Exercise details:
Below is a block of entries; repeat exactly the lines starting at the line that contains "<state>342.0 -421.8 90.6" and ending at the line that contains "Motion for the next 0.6", both included.

[Data extracted from a collection]

BEGIN

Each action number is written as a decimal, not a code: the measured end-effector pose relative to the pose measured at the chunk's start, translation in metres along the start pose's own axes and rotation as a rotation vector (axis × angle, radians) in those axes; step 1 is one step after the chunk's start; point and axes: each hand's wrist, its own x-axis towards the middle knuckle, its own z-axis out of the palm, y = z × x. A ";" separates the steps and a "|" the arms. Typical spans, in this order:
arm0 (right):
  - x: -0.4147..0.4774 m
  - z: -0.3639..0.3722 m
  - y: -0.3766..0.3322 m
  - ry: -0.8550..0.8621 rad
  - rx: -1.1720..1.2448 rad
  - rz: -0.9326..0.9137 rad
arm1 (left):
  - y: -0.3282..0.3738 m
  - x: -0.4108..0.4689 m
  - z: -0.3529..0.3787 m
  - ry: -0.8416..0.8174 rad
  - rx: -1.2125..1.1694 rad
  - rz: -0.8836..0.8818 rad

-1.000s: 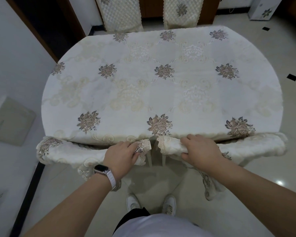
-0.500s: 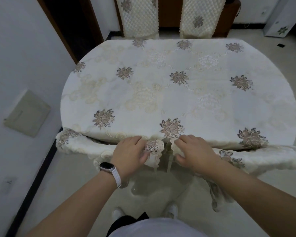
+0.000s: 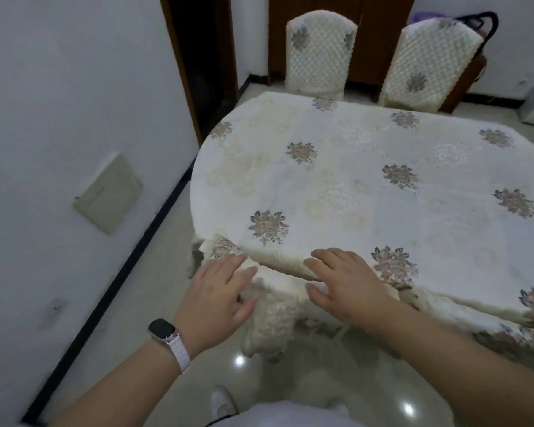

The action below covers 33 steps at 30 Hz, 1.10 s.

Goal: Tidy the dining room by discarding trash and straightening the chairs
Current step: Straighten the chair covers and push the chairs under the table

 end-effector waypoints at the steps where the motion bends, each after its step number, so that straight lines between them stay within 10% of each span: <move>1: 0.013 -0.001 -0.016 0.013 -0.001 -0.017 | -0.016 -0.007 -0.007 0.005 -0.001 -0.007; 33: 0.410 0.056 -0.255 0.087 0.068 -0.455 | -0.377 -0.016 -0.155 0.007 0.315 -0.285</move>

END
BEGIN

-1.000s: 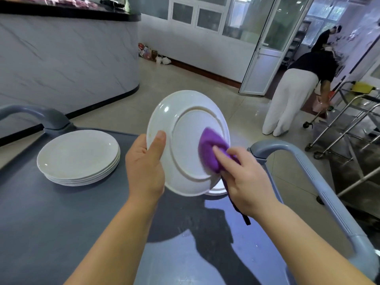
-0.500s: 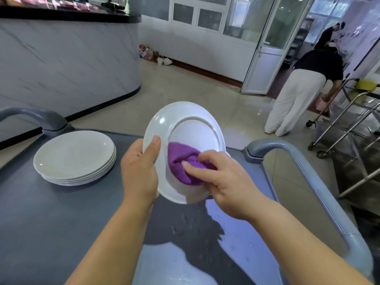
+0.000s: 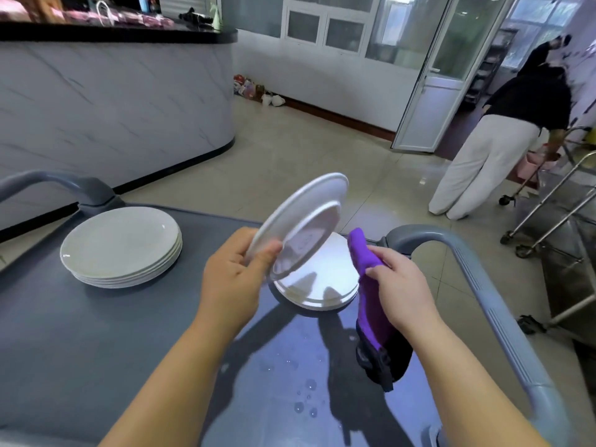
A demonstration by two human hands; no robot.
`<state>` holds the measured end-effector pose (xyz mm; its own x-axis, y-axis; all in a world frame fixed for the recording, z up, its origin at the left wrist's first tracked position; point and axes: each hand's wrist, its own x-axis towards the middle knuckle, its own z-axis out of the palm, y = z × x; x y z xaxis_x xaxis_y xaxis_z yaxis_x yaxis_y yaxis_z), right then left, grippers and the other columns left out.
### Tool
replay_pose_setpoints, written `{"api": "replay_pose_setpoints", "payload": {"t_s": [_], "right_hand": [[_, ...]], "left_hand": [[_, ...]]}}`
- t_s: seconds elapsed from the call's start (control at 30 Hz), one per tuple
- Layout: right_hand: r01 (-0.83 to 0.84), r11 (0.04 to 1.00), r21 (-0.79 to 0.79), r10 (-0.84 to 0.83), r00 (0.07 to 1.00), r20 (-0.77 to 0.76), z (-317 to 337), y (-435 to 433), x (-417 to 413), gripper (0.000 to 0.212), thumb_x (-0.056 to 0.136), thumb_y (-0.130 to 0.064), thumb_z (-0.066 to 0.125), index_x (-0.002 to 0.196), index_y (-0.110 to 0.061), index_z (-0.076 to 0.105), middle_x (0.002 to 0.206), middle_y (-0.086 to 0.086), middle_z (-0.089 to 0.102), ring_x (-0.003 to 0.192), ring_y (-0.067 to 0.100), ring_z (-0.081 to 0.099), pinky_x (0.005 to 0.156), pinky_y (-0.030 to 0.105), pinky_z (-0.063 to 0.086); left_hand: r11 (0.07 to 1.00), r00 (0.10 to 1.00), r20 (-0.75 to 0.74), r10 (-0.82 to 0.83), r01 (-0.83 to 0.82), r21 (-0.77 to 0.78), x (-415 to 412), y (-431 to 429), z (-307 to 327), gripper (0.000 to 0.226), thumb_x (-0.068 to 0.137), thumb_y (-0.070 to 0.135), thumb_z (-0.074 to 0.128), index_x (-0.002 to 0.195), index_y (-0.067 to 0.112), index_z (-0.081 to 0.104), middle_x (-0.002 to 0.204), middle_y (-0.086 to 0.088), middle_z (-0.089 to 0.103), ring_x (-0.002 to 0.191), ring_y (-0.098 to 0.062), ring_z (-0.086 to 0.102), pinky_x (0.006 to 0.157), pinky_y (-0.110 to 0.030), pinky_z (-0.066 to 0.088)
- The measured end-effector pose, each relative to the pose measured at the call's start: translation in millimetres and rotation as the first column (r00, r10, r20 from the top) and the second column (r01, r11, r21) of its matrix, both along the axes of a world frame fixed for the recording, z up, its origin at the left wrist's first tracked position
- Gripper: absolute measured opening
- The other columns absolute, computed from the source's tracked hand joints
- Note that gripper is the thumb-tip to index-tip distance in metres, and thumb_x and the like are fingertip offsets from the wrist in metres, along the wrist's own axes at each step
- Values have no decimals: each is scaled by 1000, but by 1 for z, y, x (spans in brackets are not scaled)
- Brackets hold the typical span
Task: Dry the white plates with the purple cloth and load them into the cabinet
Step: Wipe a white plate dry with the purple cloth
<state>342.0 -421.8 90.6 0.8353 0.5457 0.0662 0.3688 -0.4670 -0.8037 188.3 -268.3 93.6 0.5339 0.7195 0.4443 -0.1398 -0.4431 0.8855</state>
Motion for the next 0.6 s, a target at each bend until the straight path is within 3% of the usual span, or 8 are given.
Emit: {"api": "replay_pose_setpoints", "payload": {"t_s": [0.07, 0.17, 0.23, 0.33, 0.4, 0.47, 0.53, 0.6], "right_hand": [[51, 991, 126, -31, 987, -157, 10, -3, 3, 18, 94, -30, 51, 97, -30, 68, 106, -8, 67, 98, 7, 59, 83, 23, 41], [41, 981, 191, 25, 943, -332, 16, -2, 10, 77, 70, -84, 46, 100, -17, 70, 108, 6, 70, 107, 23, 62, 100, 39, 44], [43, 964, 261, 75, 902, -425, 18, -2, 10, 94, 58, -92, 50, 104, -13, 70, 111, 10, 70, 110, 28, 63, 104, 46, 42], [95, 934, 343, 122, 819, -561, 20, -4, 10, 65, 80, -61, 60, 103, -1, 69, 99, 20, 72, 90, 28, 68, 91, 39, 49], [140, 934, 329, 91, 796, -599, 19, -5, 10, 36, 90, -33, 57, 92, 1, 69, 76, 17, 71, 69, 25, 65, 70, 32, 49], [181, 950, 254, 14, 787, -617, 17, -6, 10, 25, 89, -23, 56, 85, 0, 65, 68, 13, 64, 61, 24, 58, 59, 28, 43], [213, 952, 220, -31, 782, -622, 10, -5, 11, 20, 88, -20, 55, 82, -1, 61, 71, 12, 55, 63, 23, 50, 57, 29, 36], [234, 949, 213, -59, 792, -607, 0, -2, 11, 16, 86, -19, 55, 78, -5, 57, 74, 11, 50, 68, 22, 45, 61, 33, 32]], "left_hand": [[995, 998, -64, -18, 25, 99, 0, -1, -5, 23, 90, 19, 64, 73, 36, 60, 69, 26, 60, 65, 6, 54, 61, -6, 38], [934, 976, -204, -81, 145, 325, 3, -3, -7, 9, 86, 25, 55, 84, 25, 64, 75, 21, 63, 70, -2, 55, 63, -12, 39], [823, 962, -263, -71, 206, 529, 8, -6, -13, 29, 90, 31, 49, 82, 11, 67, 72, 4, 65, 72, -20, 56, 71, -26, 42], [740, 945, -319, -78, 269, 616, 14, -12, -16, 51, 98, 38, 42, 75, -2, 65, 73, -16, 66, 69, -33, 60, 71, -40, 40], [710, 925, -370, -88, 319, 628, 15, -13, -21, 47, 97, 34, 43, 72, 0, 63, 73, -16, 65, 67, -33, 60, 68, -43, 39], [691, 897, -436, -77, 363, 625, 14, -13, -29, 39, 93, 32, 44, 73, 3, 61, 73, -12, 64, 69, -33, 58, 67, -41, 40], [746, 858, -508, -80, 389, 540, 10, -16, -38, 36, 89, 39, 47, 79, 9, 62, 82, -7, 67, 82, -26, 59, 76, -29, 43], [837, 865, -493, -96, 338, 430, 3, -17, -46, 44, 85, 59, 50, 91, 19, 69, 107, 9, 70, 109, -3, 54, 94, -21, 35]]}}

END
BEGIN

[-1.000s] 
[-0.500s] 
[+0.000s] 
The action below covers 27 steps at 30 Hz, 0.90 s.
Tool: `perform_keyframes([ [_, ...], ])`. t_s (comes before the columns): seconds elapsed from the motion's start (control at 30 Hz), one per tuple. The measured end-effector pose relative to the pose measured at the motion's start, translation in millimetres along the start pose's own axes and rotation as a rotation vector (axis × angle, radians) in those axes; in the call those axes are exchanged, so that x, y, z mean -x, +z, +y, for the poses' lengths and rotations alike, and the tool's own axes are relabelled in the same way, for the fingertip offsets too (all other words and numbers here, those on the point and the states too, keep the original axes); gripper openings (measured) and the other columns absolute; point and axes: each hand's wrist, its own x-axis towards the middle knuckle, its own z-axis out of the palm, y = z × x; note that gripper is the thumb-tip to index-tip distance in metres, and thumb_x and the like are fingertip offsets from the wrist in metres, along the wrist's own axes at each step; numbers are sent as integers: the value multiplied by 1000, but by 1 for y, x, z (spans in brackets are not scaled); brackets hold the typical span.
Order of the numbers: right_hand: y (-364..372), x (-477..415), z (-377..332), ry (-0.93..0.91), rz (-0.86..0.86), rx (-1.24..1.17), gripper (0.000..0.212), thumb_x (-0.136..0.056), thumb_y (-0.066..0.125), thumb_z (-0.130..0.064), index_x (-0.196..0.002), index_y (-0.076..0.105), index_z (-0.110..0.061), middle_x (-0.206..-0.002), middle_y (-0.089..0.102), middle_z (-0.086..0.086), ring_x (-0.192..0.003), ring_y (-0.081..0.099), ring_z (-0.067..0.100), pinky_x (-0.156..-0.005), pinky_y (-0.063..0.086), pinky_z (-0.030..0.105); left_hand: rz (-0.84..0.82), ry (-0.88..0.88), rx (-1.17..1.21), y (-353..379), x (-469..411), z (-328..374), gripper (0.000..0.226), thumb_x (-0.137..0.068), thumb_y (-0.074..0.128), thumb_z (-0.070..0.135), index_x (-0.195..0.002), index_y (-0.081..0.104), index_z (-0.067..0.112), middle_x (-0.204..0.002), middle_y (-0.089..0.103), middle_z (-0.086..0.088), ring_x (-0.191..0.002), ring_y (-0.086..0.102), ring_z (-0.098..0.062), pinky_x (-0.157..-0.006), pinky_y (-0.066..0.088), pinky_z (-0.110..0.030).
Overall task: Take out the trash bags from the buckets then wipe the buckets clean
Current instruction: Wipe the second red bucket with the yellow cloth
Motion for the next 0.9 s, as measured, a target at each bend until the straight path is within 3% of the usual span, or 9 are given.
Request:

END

Output for this task:
<state>342.0 -421.8 90.6 0.8353 0.5457 0.0662 0.3688 -0.4670 -0.8037 188.3 -268.3 93.6 0.5339 0.7195 0.4443 -0.1398 -0.4431 0.8855</state>
Motion for the next 0.6 s, a target at each bend until the straight path is within 3% of the usual span, or 8 are given.

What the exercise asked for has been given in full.